◆ **What the task requires**
Your copy of the data should match it exactly, leaving out only the pictures.

(Beginning of Supplied records)

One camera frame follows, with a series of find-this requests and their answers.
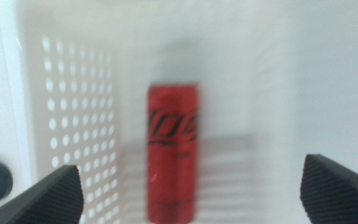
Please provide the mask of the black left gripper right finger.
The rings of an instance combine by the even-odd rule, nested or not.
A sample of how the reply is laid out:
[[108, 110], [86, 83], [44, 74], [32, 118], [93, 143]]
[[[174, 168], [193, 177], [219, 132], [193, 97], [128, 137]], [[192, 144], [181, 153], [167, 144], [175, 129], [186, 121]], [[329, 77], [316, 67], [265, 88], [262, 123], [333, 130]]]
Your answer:
[[358, 224], [358, 173], [321, 154], [308, 154], [300, 199], [311, 223]]

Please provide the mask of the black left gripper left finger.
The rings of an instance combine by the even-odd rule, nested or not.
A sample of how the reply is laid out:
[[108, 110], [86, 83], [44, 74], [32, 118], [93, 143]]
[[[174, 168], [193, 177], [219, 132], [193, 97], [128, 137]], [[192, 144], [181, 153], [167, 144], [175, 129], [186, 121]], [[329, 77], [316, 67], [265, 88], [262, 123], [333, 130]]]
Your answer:
[[79, 224], [84, 209], [76, 165], [64, 165], [0, 206], [0, 224]]

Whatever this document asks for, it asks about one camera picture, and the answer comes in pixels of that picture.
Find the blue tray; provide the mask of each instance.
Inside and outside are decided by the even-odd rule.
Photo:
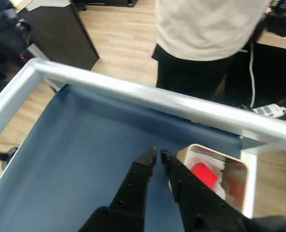
[[[76,232],[108,206],[131,163],[148,147],[201,144],[239,158],[234,135],[66,86],[49,103],[0,180],[0,232]],[[146,232],[184,231],[158,154]]]

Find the small box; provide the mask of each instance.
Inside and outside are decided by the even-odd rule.
[[[177,153],[177,158],[186,163],[189,152],[197,152],[225,162],[221,186],[226,192],[226,202],[243,213],[245,187],[248,170],[244,163],[228,155],[214,151],[199,144],[192,144]]]

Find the red object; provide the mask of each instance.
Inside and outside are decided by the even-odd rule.
[[[197,163],[192,167],[191,172],[209,188],[212,188],[218,179],[204,163]]]

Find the white shirt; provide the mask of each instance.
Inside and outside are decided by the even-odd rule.
[[[187,60],[223,59],[252,35],[270,0],[157,0],[157,43]]]

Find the black device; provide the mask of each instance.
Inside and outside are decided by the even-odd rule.
[[[15,64],[23,66],[23,52],[29,47],[30,26],[20,20],[8,0],[0,0],[0,53]]]
[[[266,17],[266,28],[269,32],[286,37],[286,0],[280,0],[271,7]]]
[[[200,181],[176,156],[161,150],[161,163],[178,203],[185,232],[286,232],[286,217],[249,219]],[[135,160],[109,207],[96,209],[79,232],[143,232],[151,147]]]

(End of Supplied records)

◆ **Task result**
One camera frame follows, with a series of find-this requests and their answers.
Please provide the mask of the black left gripper right finger.
The rings of an instance combine by the even-odd rule, nested or not.
A sample of how the reply is laid out:
[[108, 110], [86, 83], [44, 74], [32, 118], [93, 143]]
[[[174, 168], [193, 177], [219, 132], [193, 97], [128, 137]], [[192, 144], [181, 153], [167, 144], [175, 129], [186, 121]], [[329, 77], [316, 67], [265, 88], [262, 123], [333, 130]]]
Your answer:
[[358, 224], [358, 173], [321, 154], [308, 154], [300, 199], [311, 223]]

Please provide the mask of the black left gripper left finger.
The rings of an instance combine by the even-odd rule, nested or not.
A sample of how the reply is laid out:
[[108, 110], [86, 83], [44, 74], [32, 118], [93, 143]]
[[[174, 168], [193, 177], [219, 132], [193, 97], [128, 137]], [[192, 144], [181, 153], [167, 144], [175, 129], [186, 121]], [[329, 77], [316, 67], [265, 88], [262, 123], [333, 130]]]
Your answer:
[[79, 224], [84, 209], [76, 165], [64, 165], [0, 206], [0, 224]]

Whatever this document asks for, it asks about one camera picture, and the answer comes in pixels of that picture.
Find the blue tray; provide the mask of each instance.
Inside and outside are decided by the even-odd rule.
Photo:
[[[76,232],[108,206],[131,163],[148,147],[201,144],[239,158],[234,135],[66,86],[49,103],[0,180],[0,232]],[[146,232],[184,231],[158,154]]]

Find the small box; provide the mask of each instance.
Inside and outside are decided by the even-odd rule.
[[[177,153],[177,158],[186,163],[189,152],[197,152],[225,162],[221,186],[226,192],[226,202],[243,213],[245,187],[248,170],[244,163],[228,155],[214,151],[199,144],[192,144]]]

Find the red object; provide the mask of each instance.
Inside and outside are decided by the even-odd rule.
[[[197,163],[192,167],[191,172],[209,188],[212,188],[218,179],[204,163]]]

Find the white shirt; provide the mask of each instance.
Inside and outside are decided by the even-odd rule.
[[[187,60],[223,59],[252,35],[270,0],[157,0],[157,43]]]

Find the black device; provide the mask of each instance.
Inside and outside are decided by the even-odd rule.
[[[15,64],[23,66],[23,52],[29,47],[30,26],[20,20],[8,0],[0,0],[0,53]]]
[[[266,17],[266,28],[269,32],[286,37],[286,0],[280,0],[271,7]]]
[[[200,181],[176,156],[161,150],[161,163],[178,203],[185,232],[286,232],[286,217],[249,219]],[[135,160],[109,207],[96,209],[79,232],[143,232],[151,147]]]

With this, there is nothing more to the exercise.